**Exercise goal**
Restate the listing below word for word. No picture belongs in the result.

(The data Opens)

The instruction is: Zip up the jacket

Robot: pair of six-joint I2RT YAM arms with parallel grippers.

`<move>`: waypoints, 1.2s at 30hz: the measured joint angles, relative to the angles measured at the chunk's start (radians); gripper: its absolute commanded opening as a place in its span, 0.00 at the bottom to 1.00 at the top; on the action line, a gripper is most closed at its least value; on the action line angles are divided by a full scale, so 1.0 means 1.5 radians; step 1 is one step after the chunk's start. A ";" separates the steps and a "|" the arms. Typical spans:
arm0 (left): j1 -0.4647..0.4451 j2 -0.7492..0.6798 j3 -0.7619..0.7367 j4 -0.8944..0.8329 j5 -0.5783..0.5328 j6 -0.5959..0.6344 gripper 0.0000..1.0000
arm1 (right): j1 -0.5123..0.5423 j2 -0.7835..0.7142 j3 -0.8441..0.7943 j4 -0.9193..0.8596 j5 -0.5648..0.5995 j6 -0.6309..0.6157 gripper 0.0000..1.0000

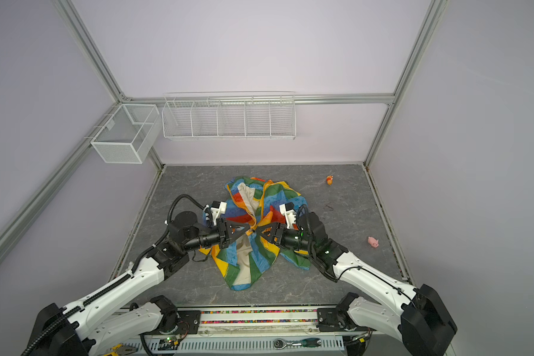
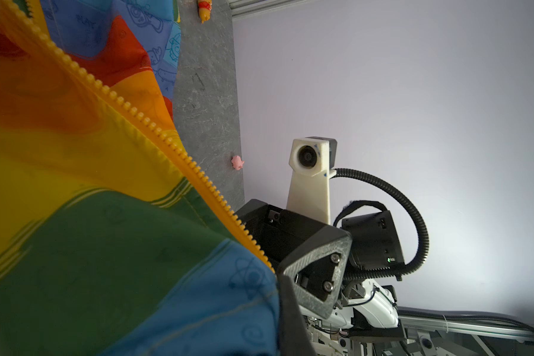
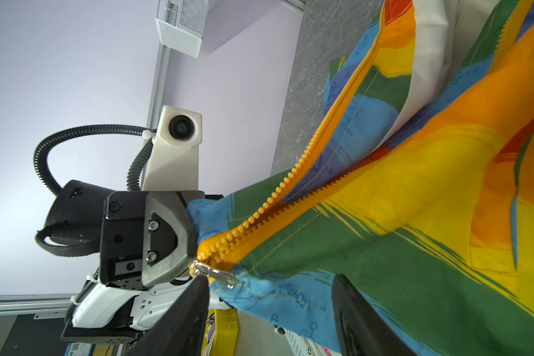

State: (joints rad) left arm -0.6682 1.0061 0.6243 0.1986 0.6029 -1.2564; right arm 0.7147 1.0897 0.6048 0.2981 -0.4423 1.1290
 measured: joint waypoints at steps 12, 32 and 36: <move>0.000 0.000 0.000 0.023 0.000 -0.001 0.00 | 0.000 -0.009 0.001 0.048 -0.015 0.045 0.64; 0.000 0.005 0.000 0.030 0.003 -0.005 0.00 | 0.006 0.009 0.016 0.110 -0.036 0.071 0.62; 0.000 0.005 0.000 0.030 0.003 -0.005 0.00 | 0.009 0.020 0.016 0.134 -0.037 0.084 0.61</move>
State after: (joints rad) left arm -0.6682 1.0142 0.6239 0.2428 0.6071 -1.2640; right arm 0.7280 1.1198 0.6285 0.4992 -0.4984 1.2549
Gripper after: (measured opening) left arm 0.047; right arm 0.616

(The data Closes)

**Response for this exercise**
The instruction is: Zip up the jacket

Robot: pair of six-joint I2RT YAM arms with parallel grippers.

`<move>`: waypoints, 1.2s at 30hz: the measured joint angles, relative to the angles measured at the chunk's start (radians); gripper: its absolute commanded opening as a place in its span, 0.00 at the bottom to 1.00 at the top; on the action line, a gripper is most closed at its least value; on the action line angles are divided by a full scale, so 1.0 means 1.5 radians; step 1 is one step after the chunk's start. A ";" separates the steps and a "|" the arms. Typical spans:
arm0 (left): j1 -0.4647..0.4451 j2 -0.7492..0.6798 j3 -0.7619..0.7367 j4 -0.8944..0.8329 j5 -0.5783..0.5328 j6 -0.5959..0.6344 gripper 0.0000..1.0000
arm1 (right): j1 -0.5123..0.5423 j2 -0.7835..0.7142 j3 -0.8441..0.7943 j4 -0.9193..0.8596 j5 -0.5648..0.5995 j6 -0.6309..0.6157 gripper 0.0000..1.0000


State: (joints rad) left arm -0.6682 1.0061 0.6243 0.1986 0.6029 -1.2564; right arm 0.7147 1.0897 0.6048 0.2981 -0.4423 1.1290
 measured: joint waypoints at steps 12, 32 and 36: <move>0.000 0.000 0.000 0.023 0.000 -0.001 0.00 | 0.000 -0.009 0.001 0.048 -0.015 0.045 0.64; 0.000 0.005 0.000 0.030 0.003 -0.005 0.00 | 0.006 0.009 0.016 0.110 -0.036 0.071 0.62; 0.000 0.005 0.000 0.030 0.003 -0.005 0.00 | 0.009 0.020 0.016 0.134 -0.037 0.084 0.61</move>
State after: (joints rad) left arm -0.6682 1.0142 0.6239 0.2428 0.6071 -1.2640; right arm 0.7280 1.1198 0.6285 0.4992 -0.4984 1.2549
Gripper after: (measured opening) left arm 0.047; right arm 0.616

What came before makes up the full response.